#### [Instructions to follow]
Verbatim repeat, images excluded. Give each entry again as written.

#### [Provided data]
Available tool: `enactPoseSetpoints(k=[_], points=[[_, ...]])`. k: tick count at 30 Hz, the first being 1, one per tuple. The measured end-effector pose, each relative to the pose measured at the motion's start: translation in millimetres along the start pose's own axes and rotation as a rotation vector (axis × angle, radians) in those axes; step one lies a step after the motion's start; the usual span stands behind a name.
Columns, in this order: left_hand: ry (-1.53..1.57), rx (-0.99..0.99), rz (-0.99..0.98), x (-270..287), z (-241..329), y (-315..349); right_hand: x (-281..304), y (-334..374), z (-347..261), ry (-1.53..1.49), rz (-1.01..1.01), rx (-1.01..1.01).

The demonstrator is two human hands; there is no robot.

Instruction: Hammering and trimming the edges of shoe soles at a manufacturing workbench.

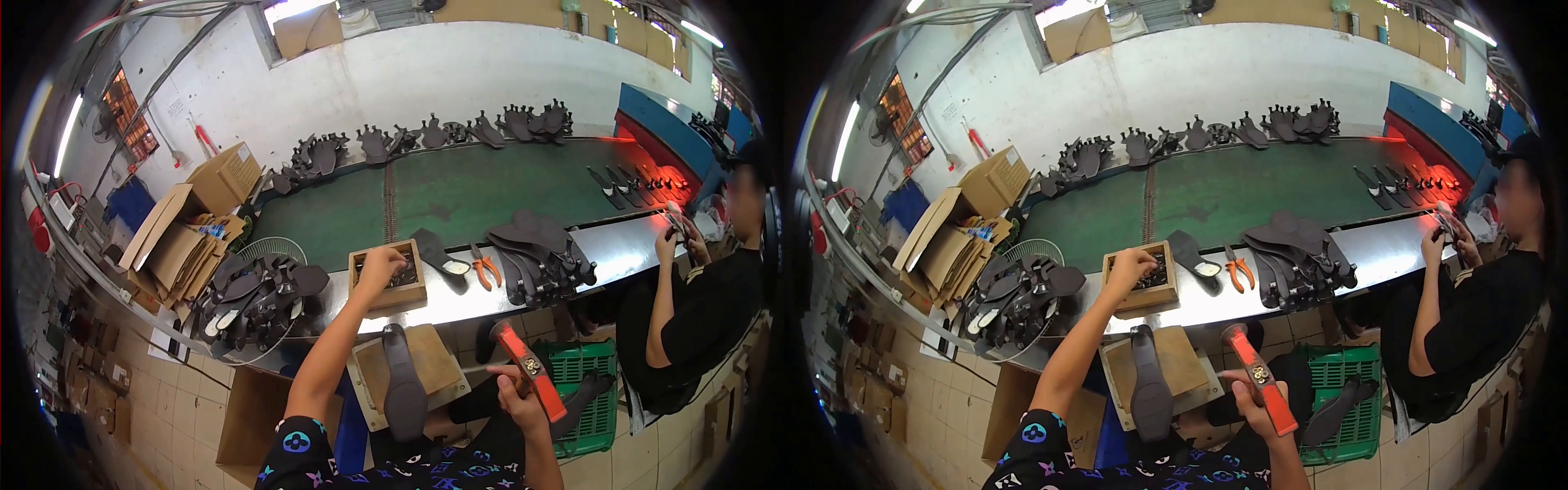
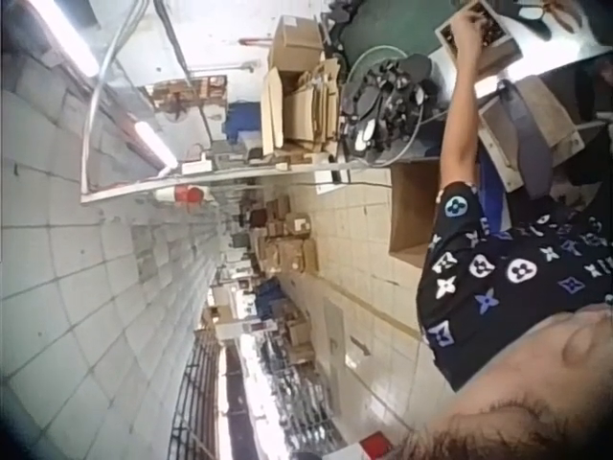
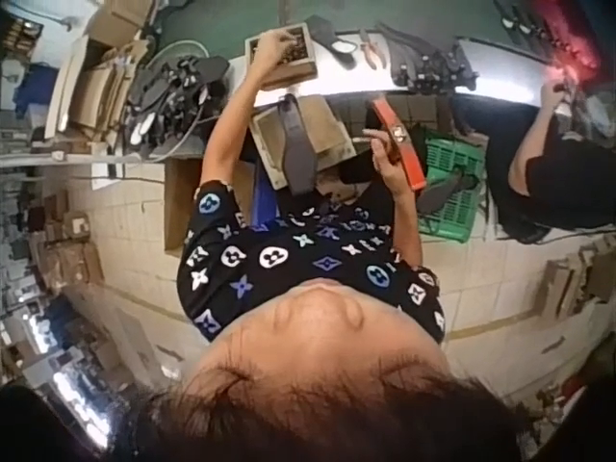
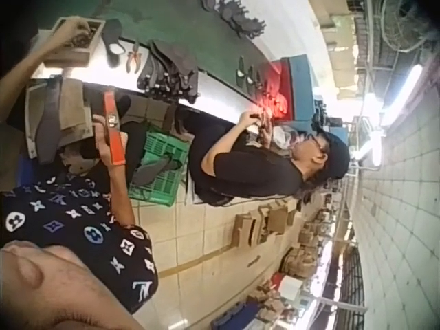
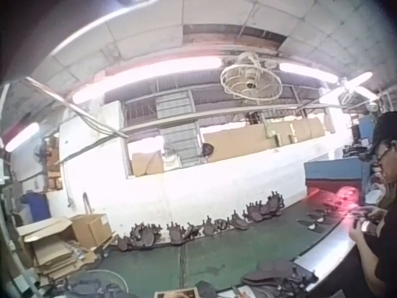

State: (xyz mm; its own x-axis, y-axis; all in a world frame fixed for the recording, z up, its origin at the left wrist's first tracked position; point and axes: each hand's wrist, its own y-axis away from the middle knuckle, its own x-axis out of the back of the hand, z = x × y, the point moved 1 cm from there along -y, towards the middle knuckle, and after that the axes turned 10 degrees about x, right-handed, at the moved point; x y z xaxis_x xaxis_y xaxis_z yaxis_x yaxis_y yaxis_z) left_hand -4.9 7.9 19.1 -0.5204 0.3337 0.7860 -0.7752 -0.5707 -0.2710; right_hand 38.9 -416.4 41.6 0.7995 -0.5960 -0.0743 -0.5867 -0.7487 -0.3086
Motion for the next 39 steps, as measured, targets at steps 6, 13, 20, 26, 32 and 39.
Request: enactPoseSetpoints(k=[6,13,20,26,32,39], points=[[0.843,0.373,0.282,35,106,79,4,-29,-21,0.165,0.015,0.188],[1.028,0.293,0.379,69,210,188,-41,-62,-45,-0.084,0.007,0.151],[0.686,-0.075,0.425,76,222,218,-69,-59,-74,-0.292,-0.163,0.1],[0.34,-0.35,0.446,80,215,220,-60,-54,-64,-0.271,-0.245,0.156],[0.284,-0.238,0.502,36,132,219,-85,-66,-40,-0.15,-0.131,-0.084],[0.289,0.216,0.423,-13,50,178,-107,-125,39,0.267,-0.332,-0.083]])
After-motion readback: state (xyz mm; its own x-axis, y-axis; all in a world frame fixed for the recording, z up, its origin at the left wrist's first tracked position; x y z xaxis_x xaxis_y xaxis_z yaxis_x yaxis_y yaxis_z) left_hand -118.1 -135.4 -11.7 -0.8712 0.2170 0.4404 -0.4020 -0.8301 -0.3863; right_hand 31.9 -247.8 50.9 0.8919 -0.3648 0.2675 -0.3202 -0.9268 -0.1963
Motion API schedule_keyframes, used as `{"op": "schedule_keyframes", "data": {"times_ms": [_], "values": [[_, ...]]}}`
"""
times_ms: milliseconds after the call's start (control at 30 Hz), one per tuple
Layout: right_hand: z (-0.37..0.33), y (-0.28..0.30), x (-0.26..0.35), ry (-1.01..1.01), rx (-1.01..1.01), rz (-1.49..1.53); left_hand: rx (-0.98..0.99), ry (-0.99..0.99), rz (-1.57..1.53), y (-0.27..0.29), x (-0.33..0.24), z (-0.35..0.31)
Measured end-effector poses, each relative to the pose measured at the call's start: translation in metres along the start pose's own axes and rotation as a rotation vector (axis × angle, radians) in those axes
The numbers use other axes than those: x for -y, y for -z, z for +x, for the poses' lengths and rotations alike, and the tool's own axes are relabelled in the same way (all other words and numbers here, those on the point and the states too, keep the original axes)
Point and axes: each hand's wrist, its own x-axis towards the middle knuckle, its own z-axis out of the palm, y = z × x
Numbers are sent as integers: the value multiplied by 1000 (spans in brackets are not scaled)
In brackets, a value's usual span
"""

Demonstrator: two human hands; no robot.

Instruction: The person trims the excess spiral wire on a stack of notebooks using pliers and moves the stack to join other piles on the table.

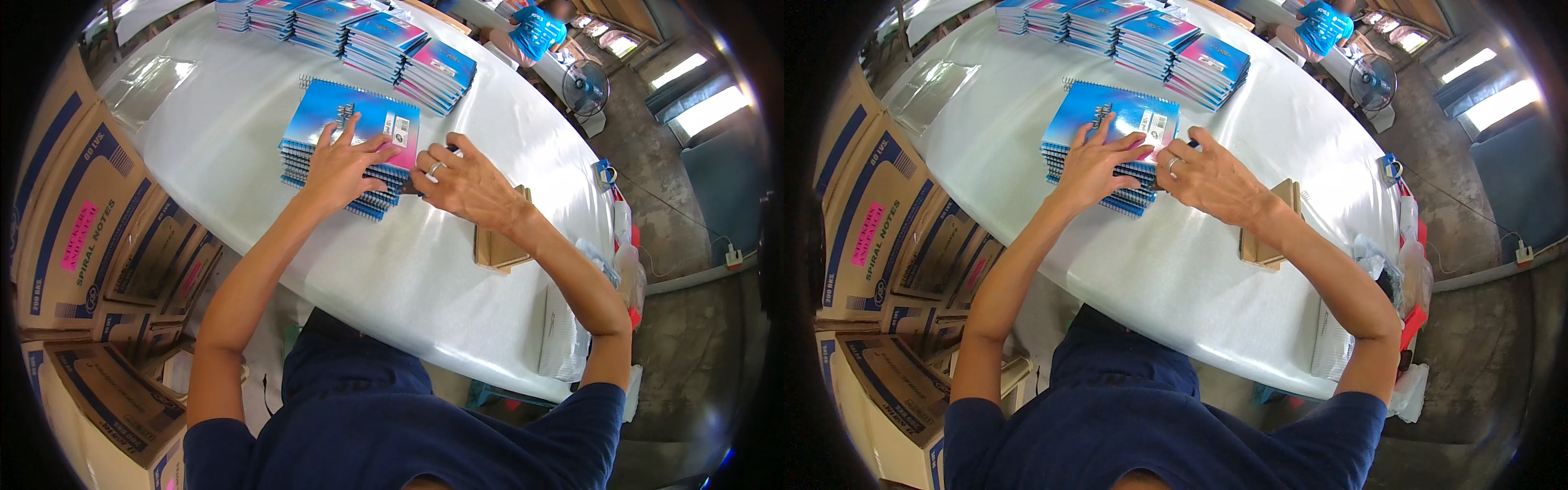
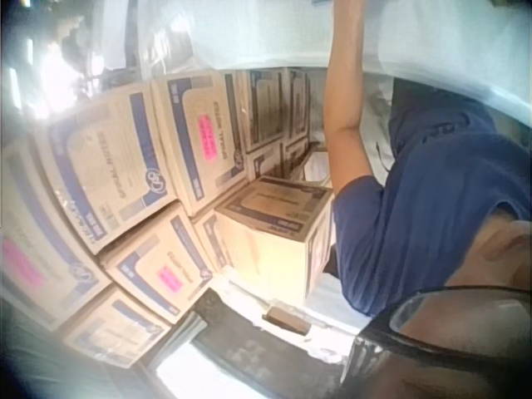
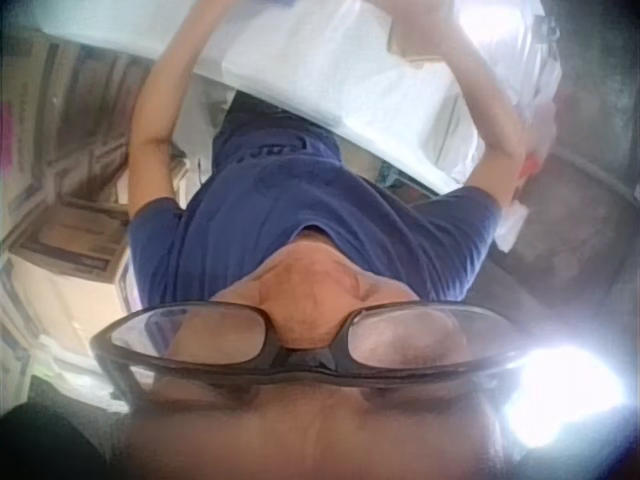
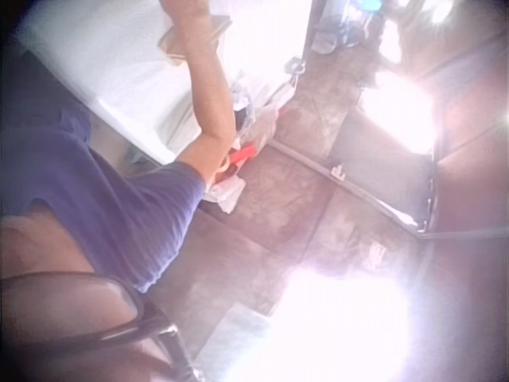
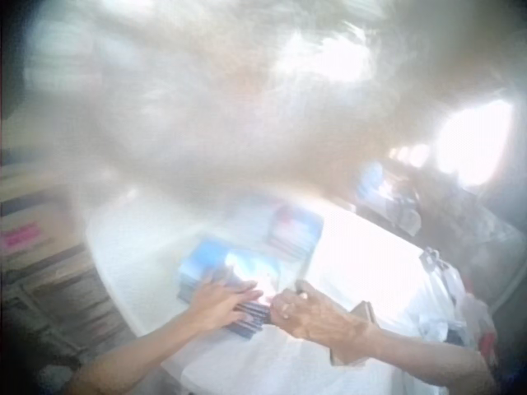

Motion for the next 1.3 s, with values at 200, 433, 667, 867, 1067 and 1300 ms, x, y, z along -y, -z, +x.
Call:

#### [Expected answer]
Available tool: `enactPoseSetpoints(k=[_], points=[[_, ...]])`. k: tick count at 30 Hz, the first being 1, one per tuple. The measured end-effector pose, each relative to the pose measured at the motion's start: translation in millimetres along the start pose's own axes and rotation as a rotation vector (axis × angle, radians) in those axes; step one lies a step after the motion's start; the usual span stands behind a name.
Columns, in this order: left_hand: ry (-1.53..1.57), rx (-0.99..0.99), rz (-0.99..0.98), x (-270..287), z (-241..329), y (-315..349); right_hand: x (-281..304), y (-334..374), z (-347..261), ry (-1.53..1.49), rz (-1.01..1.01), rx (-1.01..1.01).

The demonstrator is two human hands; there is no robot.

Instruction: Hammering and trimming the edges of shoe soles at a manufacturing workbench.


State: (xyz mm; its own x-axis, y-axis; all in a world frame fixed for the recording, z up, its origin at the left wrist's first tracked position; point and axes: each hand's wrist, its own y-axis away from the middle knuckle, its own x-axis out of the back of the hand, z = x × y, the point moved 1 cm from there along -y, towards the middle knuckle, and after that the axes turned 10 degrees about x, right-handed, at the moved point; x y z xaxis_x xaxis_y xaxis_z yaxis_x yaxis_y yaxis_z) left_hand -4.9 7.9 19.1 -0.5204 0.3337 0.7860 -0.7752 -0.5707 -0.2710; right_hand 38.9 -416.4 41.6 0.7995 -0.5960 -0.0743 -0.5867 -0.7487 -0.3086
Motion for the next 39 steps, as measured, targets at steps 6, 13, 20, 26, 32 and 39.
Request: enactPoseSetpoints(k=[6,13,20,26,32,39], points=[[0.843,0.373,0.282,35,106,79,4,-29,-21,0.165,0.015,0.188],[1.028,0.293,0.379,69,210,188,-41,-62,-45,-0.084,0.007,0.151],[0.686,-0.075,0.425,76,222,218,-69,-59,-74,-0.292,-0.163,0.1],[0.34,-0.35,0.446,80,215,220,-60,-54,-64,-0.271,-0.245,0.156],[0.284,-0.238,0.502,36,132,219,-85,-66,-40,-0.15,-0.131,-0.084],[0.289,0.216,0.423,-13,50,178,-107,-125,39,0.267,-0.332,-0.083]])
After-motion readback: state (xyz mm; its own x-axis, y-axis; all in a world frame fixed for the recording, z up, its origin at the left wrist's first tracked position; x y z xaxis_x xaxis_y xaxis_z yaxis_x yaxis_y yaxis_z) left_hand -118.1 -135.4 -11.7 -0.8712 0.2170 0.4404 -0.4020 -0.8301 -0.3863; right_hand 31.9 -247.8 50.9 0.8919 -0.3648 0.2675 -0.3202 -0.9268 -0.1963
Motion API schedule_keyframes, used as `{"op": "schedule_keyframes", "data": {"times_ms": [_], "values": [[_, ...]]}}`
"""
times_ms: milliseconds after the call's start (control at 30 Hz), one per tuple
Layout: right_hand: z (-0.37..0.33), y (-0.28..0.30), x (-0.26..0.35), ry (-1.01..1.01), rx (-1.01..1.01), rz (-1.49..1.53); left_hand: rx (-0.98..0.99), ry (-0.99..0.99), rz (-1.57..1.53), y (-0.27..0.29), x (-0.33..0.24), z (-0.35..0.31)
Measured end-effector poses, each relative to the pose measured at the call's start: translation in metres along the start pose's own axes and rotation as a rotation vector (axis × angle, radians) in those axes
The numbers use other axes than those: x for -y, y for -z, z for +x, for the poses' lengths and rotations alike, and the tool's own axes are relabelled in the same way (all other words and numbers here, those on the point and the states too, keep the original axes)
Point and axes: each hand's wrist, its own x-axis towards the middle knuckle, its own z-axis out of the palm, y = z × x
Numbers are sent as integers: the value multiplied by 1000 (spans in brackets are not scaled)
In brackets, a value's usual span
"""

Demonstrator: two human hands; no robot.

Instruction: The person trims the excess spiral wire on a stack of notebooks using pliers and moves the stack to join other piles on the table.


Motion for the next 1.3 s, with values at 200, 433, 667, 867, 1067 and 1300 ms, x, y, z along -y, -z, +x.
Call:

The output shown is complete.